EXERCISE: Check each line of the entries below for the word "white", and copy out the ones that have it.

STUDY MATERIAL:

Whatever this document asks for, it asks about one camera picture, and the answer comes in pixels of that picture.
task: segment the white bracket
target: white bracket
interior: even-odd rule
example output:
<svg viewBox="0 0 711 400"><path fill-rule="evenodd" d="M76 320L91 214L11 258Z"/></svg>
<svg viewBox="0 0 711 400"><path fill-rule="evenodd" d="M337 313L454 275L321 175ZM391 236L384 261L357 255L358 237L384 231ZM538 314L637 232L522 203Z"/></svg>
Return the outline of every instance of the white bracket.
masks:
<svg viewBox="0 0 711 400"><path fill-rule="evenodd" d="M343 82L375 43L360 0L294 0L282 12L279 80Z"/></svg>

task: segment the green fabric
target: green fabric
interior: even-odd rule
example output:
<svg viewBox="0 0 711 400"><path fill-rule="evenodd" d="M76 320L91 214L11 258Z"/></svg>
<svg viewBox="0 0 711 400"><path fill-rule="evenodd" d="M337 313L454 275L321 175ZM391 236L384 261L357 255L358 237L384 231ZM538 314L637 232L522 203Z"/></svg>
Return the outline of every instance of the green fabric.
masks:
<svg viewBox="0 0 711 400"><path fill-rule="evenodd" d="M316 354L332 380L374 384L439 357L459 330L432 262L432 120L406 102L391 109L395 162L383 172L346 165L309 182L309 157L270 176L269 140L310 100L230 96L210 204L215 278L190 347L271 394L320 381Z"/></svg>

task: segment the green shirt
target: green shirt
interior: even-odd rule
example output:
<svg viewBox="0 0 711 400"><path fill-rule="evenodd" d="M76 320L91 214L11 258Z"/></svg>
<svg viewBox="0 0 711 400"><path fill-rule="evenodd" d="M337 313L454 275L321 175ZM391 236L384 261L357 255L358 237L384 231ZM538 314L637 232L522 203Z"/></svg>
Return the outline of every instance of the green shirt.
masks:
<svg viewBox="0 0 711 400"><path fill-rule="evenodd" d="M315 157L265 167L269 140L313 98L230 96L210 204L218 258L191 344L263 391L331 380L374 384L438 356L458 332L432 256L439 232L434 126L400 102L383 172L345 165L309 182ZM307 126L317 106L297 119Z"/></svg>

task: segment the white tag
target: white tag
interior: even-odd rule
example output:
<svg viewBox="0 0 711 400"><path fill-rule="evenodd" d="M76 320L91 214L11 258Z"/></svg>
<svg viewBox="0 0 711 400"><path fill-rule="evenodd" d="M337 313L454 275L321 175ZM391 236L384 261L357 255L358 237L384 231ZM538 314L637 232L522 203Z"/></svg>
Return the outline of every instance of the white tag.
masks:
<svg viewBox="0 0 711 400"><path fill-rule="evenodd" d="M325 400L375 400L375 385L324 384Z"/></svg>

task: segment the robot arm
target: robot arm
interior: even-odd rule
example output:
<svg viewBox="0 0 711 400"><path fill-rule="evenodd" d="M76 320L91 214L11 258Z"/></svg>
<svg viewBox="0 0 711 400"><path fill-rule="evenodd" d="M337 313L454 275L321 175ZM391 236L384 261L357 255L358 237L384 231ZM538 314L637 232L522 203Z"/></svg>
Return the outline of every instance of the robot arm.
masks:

EXERCISE OUTPUT:
task: segment the white bracket
target: white bracket
Return the outline of every instance of the white bracket.
task: segment the white tag
target: white tag
Return the outline of every instance of the white tag.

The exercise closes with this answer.